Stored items
========

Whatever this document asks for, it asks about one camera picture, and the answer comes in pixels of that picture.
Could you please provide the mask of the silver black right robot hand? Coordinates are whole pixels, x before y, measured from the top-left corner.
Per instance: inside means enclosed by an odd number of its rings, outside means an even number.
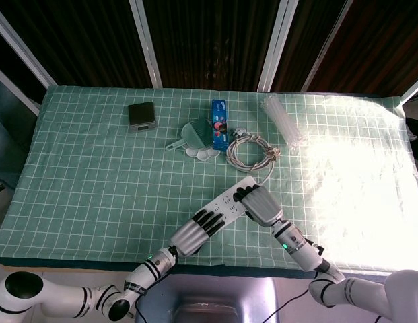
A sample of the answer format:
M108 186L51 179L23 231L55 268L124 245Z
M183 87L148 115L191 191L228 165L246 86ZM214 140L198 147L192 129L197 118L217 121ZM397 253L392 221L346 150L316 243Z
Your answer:
M238 187L233 200L240 202L251 220L262 227L271 227L283 216L281 205L264 186Z

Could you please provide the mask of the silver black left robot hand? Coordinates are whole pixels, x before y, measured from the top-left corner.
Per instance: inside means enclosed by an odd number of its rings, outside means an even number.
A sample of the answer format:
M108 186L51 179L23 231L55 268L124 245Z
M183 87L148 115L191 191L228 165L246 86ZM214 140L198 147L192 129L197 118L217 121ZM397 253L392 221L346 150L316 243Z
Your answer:
M169 248L175 250L179 258L188 258L224 225L223 213L201 209L173 234Z

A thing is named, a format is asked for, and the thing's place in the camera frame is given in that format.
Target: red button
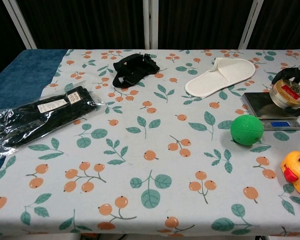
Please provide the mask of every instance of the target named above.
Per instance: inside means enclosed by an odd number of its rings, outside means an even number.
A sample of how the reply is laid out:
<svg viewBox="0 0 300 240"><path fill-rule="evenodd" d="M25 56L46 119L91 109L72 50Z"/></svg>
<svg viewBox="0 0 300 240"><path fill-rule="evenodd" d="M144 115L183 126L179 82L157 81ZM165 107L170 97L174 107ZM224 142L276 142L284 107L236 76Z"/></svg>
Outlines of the red button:
<svg viewBox="0 0 300 240"><path fill-rule="evenodd" d="M284 170L283 172L285 179L289 182L289 183L293 183L295 181L297 181L299 178L290 170L290 168L287 168L286 170Z"/></svg>

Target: kitchen scale
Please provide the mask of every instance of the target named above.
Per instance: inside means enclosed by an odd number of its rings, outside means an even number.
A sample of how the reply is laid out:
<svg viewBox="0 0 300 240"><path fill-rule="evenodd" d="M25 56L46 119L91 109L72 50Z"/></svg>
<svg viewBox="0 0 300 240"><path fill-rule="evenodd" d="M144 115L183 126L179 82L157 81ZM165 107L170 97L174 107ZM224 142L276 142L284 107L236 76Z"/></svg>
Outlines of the kitchen scale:
<svg viewBox="0 0 300 240"><path fill-rule="evenodd" d="M242 101L263 124L265 131L300 130L298 117L277 106L268 92L246 92Z"/></svg>

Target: disposable slipper
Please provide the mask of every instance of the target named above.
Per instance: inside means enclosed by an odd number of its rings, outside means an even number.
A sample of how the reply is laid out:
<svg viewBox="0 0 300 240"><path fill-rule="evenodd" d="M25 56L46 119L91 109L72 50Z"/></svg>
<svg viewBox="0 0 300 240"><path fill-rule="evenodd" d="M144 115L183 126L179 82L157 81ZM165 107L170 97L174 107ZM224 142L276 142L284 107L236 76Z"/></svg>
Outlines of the disposable slipper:
<svg viewBox="0 0 300 240"><path fill-rule="evenodd" d="M220 89L251 78L255 71L255 66L248 60L217 57L211 69L189 81L184 88L192 96L206 98Z"/></svg>

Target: blue cloth
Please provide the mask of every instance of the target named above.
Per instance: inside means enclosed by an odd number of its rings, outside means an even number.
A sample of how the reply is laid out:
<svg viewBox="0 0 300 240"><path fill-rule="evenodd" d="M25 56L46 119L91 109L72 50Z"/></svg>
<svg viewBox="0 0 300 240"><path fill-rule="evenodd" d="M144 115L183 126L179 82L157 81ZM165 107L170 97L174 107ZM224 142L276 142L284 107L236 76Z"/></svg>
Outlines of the blue cloth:
<svg viewBox="0 0 300 240"><path fill-rule="evenodd" d="M0 73L0 109L34 102L55 75L67 50L31 49L21 52ZM4 159L0 159L0 168Z"/></svg>

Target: tin lid
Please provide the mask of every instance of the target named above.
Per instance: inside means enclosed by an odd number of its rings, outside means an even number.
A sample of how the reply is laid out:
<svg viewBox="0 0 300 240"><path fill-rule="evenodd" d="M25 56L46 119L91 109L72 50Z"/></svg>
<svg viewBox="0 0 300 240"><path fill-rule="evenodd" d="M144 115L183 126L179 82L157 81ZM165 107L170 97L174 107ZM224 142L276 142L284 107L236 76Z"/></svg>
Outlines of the tin lid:
<svg viewBox="0 0 300 240"><path fill-rule="evenodd" d="M281 108L300 108L300 85L281 79L272 87L271 99Z"/></svg>

========

**Description of the task**
Out of the records above, pull each line containing the word "Could".

**Solution for this problem**
Could you please provide the mask of the silver black right robot hand? Coordinates are whole pixels, x before y, measured from the top-left corner.
Could you please provide the mask of the silver black left robot hand? Coordinates are whole pixels, x before y, measured from the top-left corner.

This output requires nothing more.